Amadeu era o “secretário fac totum” do candidato a governador. Competente e eficiente, conseguia organizar a agenda do chefe e os demais assuntos da campanha. Nada ficava pendente ou com solução adiada.
O candidato elegeu-se governador e Amadeu continuou como secretário particular. Raras vezes vi um gabinete oficial funcionar com tanta eficiência. Dois anos depois, diversos secretários de Estado pedem afastamento do governo para disputar as eleições municipais. Homem de confiança do governador, Amadeu foi “promovido”. De secretário particular passou a secretário de Estado. As reclamações tornaram-se freqüentes e recorrentes. A eficiência de Amadeu desaparecera, como que por “feitiço dos adversários”.

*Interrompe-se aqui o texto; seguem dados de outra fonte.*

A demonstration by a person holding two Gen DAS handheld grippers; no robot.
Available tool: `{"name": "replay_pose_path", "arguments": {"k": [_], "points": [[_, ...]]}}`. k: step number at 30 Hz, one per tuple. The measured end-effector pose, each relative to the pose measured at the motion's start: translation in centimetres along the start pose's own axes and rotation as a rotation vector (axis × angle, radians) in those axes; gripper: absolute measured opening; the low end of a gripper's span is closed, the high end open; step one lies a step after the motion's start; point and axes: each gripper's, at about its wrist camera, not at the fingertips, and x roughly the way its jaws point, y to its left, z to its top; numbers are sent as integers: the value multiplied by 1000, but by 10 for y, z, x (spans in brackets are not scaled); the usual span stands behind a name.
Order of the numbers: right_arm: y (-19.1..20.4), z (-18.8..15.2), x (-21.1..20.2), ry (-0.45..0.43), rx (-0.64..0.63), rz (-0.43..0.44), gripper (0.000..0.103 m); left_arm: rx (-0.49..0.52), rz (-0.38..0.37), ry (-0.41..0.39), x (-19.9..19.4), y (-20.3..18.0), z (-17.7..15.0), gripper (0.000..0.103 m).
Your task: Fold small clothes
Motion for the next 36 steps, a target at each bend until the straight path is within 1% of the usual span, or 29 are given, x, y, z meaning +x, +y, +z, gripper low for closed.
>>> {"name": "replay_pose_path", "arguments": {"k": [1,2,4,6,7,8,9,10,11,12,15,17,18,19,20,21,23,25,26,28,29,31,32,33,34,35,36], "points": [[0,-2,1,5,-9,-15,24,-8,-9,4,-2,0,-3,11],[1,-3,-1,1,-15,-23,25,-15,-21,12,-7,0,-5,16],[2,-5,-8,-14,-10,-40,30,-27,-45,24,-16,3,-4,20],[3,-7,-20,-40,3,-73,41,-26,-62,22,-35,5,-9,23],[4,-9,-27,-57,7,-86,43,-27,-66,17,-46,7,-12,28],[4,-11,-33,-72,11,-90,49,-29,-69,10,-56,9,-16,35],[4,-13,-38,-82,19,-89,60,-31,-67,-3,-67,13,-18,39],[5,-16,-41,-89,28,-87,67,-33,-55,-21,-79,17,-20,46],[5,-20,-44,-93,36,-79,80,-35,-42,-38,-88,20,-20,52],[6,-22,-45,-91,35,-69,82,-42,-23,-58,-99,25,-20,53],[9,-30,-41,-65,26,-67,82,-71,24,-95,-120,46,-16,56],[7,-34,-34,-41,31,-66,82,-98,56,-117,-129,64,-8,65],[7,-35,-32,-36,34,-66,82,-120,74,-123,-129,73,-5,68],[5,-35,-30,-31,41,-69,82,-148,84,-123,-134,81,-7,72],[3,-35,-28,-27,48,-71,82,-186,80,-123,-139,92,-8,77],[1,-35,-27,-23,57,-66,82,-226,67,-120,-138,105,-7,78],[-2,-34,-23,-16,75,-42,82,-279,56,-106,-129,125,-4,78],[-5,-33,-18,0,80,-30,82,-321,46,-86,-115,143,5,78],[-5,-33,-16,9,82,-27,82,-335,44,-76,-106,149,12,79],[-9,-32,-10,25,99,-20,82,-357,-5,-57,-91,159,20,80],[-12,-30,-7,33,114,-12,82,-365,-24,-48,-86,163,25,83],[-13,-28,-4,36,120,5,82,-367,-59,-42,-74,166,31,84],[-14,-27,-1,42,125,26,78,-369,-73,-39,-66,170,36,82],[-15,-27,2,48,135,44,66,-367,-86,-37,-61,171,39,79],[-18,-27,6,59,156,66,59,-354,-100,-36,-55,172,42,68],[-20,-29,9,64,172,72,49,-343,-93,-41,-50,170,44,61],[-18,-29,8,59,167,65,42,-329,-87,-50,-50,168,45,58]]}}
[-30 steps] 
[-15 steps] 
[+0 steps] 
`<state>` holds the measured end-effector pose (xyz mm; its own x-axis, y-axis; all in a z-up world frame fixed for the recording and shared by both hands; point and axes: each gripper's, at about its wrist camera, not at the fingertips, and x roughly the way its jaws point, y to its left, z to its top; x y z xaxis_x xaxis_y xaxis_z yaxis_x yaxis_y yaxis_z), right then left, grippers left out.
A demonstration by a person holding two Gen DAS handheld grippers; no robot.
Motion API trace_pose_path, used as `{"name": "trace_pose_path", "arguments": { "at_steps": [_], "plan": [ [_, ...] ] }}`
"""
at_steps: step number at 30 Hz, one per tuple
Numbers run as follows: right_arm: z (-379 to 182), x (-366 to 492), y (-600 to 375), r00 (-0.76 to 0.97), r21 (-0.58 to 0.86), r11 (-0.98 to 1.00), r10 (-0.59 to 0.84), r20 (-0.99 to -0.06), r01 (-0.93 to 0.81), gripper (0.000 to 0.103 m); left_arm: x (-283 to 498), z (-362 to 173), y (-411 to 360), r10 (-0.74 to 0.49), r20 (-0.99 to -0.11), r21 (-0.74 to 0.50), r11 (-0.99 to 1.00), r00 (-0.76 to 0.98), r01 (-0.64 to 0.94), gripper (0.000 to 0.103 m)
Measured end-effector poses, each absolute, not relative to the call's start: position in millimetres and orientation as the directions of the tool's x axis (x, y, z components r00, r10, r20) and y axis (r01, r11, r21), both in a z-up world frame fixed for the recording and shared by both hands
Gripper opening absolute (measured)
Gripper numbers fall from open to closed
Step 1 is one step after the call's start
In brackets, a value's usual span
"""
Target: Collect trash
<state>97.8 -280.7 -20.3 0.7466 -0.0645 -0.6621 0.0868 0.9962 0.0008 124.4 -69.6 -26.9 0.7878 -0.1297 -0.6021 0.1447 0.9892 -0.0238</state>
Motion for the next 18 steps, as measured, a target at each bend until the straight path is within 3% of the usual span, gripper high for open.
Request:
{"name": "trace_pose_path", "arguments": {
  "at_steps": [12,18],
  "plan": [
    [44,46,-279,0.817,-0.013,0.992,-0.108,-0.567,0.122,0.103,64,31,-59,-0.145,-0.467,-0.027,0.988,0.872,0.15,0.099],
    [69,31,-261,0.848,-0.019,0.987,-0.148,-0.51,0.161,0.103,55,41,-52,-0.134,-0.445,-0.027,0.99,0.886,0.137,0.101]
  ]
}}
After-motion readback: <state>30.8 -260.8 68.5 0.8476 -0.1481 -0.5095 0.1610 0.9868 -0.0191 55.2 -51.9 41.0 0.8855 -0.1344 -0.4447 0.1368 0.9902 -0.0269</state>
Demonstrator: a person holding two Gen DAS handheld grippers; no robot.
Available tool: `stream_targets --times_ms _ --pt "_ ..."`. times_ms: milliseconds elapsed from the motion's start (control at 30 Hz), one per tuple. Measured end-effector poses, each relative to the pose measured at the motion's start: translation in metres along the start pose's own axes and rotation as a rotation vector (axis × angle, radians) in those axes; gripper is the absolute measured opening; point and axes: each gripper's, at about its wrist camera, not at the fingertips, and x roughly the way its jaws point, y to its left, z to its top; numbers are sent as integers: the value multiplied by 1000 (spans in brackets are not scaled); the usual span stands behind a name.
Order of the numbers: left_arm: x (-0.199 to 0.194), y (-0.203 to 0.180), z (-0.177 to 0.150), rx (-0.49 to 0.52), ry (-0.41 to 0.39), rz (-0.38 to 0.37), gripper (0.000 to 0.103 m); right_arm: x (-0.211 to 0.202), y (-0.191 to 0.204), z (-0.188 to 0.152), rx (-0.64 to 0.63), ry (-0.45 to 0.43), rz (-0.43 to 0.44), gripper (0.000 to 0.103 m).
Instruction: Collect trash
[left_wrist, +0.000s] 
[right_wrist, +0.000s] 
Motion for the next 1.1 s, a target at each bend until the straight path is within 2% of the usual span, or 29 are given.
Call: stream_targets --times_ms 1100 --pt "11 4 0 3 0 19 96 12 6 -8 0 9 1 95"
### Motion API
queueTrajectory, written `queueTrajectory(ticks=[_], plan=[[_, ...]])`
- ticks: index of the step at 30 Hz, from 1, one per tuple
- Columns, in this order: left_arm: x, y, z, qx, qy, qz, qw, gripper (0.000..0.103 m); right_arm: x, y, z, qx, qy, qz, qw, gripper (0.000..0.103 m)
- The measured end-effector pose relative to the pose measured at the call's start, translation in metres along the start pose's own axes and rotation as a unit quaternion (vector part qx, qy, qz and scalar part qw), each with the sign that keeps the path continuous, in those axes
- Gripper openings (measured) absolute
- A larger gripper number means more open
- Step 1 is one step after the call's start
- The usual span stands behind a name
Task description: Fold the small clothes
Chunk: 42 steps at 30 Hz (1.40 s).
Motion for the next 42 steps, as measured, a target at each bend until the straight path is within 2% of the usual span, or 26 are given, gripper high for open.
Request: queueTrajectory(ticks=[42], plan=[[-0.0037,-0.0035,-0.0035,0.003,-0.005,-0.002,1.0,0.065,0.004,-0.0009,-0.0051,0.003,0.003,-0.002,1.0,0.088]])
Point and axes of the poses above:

Anos depois, Betty, minha mulher, foi convidada para importante cargo na secretaria de Cultura do município onde trabalhava como bibliotecária. Quem a convidou, explicou-lhe que o convite era decorrência do excelente trabalho que tinha feito na direção da biblioteca.
Ela não teve dúvidas em declinar do convite. Perguntei-lhe os motivos: o salário não era compensador? Havia algum componente político na recusa?
– Não, simplesmente não estou preparada para o cargo – explicou. – Eles me acham competente porque faço bem o que conheço e o que gosto de fazer. O dinheiro que vou ganhar a mais na secretaria de Cultura não compensa o desgaste e o risco. Vai demorar pouco pra todos esquecerem o que fiz na biblioteca, mas com certeza irão lembrar o que fizer de errado, ou não fizer, na nova função… Quando se trata de fazer o que não conhecemos, somos todos incompetentes!
Sem querer, Betty explicou a trajetória de Amadeu.
Betty continua bibliotecária.
Amadeu voltou a ser o competente secretário do mesmo político.